> **Task to complete**: A complete, exact copy of the data is the required answer.

> **Source data**:
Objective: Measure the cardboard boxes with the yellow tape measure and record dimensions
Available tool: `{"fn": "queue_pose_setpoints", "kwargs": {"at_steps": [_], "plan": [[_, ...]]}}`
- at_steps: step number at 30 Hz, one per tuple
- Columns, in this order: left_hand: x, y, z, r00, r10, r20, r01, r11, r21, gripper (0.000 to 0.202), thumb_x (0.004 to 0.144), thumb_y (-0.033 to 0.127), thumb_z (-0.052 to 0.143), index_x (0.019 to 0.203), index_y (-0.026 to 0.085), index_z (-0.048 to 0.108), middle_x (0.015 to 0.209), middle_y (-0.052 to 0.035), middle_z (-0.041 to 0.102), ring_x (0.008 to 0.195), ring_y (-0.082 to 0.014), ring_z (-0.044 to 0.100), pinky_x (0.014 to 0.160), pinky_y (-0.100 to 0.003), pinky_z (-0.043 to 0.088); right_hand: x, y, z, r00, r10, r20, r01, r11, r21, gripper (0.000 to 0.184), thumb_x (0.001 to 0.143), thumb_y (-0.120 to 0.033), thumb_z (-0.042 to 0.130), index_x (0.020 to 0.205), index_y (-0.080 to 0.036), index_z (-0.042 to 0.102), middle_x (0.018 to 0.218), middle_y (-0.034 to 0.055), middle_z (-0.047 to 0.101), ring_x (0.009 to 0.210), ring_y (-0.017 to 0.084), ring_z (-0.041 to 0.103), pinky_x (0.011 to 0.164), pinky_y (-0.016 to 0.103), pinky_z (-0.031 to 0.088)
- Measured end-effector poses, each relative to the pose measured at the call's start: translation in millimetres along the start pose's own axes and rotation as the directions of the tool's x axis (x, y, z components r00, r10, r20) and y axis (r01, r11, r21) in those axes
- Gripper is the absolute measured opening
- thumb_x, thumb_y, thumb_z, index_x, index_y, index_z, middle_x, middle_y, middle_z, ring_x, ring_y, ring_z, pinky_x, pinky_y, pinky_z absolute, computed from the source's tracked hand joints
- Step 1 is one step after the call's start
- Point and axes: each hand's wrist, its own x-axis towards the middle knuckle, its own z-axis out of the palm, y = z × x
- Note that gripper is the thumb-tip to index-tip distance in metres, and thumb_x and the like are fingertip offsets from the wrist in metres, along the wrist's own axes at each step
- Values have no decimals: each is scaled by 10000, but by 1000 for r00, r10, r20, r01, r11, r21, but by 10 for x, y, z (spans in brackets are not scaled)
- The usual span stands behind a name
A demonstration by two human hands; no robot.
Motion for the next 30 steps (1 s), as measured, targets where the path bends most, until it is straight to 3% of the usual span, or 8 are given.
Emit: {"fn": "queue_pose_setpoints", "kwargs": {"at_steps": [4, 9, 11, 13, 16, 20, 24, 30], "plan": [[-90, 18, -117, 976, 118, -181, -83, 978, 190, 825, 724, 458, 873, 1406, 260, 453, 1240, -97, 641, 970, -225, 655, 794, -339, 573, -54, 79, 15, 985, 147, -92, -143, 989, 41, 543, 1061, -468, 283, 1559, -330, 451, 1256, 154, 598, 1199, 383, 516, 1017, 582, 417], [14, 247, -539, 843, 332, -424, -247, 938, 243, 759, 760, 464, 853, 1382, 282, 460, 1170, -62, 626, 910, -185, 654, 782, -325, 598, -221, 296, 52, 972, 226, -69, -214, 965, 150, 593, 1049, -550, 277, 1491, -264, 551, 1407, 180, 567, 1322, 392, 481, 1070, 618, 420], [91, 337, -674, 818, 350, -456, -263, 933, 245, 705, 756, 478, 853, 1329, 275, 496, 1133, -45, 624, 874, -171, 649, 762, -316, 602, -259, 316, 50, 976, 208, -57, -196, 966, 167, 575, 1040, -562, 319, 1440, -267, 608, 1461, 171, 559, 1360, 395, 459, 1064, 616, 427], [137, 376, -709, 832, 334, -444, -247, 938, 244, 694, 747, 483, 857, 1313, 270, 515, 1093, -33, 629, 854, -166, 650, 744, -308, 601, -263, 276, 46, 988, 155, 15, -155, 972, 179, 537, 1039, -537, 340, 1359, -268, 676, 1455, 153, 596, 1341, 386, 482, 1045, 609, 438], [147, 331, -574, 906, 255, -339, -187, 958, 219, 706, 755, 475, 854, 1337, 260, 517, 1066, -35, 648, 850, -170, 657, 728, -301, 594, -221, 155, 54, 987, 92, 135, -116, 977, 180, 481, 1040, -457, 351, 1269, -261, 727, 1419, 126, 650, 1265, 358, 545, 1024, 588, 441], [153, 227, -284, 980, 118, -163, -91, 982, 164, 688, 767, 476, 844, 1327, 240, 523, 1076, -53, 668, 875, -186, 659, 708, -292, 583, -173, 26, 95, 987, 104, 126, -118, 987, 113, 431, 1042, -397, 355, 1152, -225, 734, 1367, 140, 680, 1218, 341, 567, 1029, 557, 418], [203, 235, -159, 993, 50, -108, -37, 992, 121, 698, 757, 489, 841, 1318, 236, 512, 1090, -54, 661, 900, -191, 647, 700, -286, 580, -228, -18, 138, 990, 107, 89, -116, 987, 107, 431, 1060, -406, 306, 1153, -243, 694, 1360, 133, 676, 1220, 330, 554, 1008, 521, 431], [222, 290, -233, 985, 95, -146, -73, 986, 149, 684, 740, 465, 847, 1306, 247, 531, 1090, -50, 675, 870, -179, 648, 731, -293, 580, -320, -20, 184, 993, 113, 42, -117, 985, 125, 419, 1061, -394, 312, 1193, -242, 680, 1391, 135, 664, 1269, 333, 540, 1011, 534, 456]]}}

> **Answer box**:
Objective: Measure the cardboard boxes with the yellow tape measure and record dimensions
Available tool: `{"fn": "queue_pose_setpoints", "kwargs": {"at_steps": [_], "plan": [[_, ...]]}}`
- at_steps: step number at 30 Hz, one per tuple
- Columns, in this order: left_hand: x, y, z, r00, r10, r20, r01, r11, r21, gripper (0.000 to 0.202), thumb_x (0.004 to 0.144), thumb_y (-0.033 to 0.127), thumb_z (-0.052 to 0.143), index_x (0.019 to 0.203), index_y (-0.026 to 0.085), index_z (-0.048 to 0.108), middle_x (0.015 to 0.209), middle_y (-0.052 to 0.035), middle_z (-0.041 to 0.102), ring_x (0.008 to 0.195), ring_y (-0.082 to 0.014), ring_z (-0.044 to 0.100), pinky_x (0.014 to 0.160), pinky_y (-0.100 to 0.003), pinky_z (-0.043 to 0.088); right_hand: x, y, z, r00, r10, r20, r01, r11, r21, gripper (0.000 to 0.184), thumb_x (0.001 to 0.143), thumb_y (-0.120 to 0.033), thumb_z (-0.042 to 0.130), index_x (0.020 to 0.205), index_y (-0.080 to 0.036), index_z (-0.042 to 0.102), middle_x (0.018 to 0.218), middle_y (-0.034 to 0.055), middle_z (-0.047 to 0.101), ring_x (0.009 to 0.210), ring_y (-0.017 to 0.084), ring_z (-0.041 to 0.103), pinky_x (0.011 to 0.164), pinky_y (-0.016 to 0.103), pinky_z (-0.031 to 0.088)
- Measured end-effector poses, each relative to the pose measured at the call's start: translation in millimetres along the start pose's own axes and rotation as the directions of the tool's x axis (x, y, z components r00, r10, r20) and y axis (r01, r11, r21) in those axes
- Gripper is the absolute measured opening
- thumb_x, thumb_y, thumb_z, index_x, index_y, index_z, middle_x, middle_y, middle_z, ring_x, ring_y, ring_z, pinky_x, pinky_y, pinky_z absolute, computed from the source's tracked hand joints
- Step 1 is one step after the call's start
- Point and axes: each hand's wrist, its own x-axis towards the middle knuckle, its own z-axis out of the palm, y = z × x
- Note that gripper is the thumb-tip to index-tip distance in metres, and thumb_x and the like are fingertip offsets from the wrist in metres, along the wrist's own axes at each step
- Values have no decimals: each is scaled by 10000, but by 1000 for r00, r10, r20, r01, r11, r21, but by 10 for x, y, z (spans in brackets are not scaled)
- The usual span stands behind a name
A demonstration by two human hands; no robot.
Motion for the next 30 steps (1 s), as measured, targets where the path bends most, until it is straight to 3% of the usual span, or 8 are given.
Emit: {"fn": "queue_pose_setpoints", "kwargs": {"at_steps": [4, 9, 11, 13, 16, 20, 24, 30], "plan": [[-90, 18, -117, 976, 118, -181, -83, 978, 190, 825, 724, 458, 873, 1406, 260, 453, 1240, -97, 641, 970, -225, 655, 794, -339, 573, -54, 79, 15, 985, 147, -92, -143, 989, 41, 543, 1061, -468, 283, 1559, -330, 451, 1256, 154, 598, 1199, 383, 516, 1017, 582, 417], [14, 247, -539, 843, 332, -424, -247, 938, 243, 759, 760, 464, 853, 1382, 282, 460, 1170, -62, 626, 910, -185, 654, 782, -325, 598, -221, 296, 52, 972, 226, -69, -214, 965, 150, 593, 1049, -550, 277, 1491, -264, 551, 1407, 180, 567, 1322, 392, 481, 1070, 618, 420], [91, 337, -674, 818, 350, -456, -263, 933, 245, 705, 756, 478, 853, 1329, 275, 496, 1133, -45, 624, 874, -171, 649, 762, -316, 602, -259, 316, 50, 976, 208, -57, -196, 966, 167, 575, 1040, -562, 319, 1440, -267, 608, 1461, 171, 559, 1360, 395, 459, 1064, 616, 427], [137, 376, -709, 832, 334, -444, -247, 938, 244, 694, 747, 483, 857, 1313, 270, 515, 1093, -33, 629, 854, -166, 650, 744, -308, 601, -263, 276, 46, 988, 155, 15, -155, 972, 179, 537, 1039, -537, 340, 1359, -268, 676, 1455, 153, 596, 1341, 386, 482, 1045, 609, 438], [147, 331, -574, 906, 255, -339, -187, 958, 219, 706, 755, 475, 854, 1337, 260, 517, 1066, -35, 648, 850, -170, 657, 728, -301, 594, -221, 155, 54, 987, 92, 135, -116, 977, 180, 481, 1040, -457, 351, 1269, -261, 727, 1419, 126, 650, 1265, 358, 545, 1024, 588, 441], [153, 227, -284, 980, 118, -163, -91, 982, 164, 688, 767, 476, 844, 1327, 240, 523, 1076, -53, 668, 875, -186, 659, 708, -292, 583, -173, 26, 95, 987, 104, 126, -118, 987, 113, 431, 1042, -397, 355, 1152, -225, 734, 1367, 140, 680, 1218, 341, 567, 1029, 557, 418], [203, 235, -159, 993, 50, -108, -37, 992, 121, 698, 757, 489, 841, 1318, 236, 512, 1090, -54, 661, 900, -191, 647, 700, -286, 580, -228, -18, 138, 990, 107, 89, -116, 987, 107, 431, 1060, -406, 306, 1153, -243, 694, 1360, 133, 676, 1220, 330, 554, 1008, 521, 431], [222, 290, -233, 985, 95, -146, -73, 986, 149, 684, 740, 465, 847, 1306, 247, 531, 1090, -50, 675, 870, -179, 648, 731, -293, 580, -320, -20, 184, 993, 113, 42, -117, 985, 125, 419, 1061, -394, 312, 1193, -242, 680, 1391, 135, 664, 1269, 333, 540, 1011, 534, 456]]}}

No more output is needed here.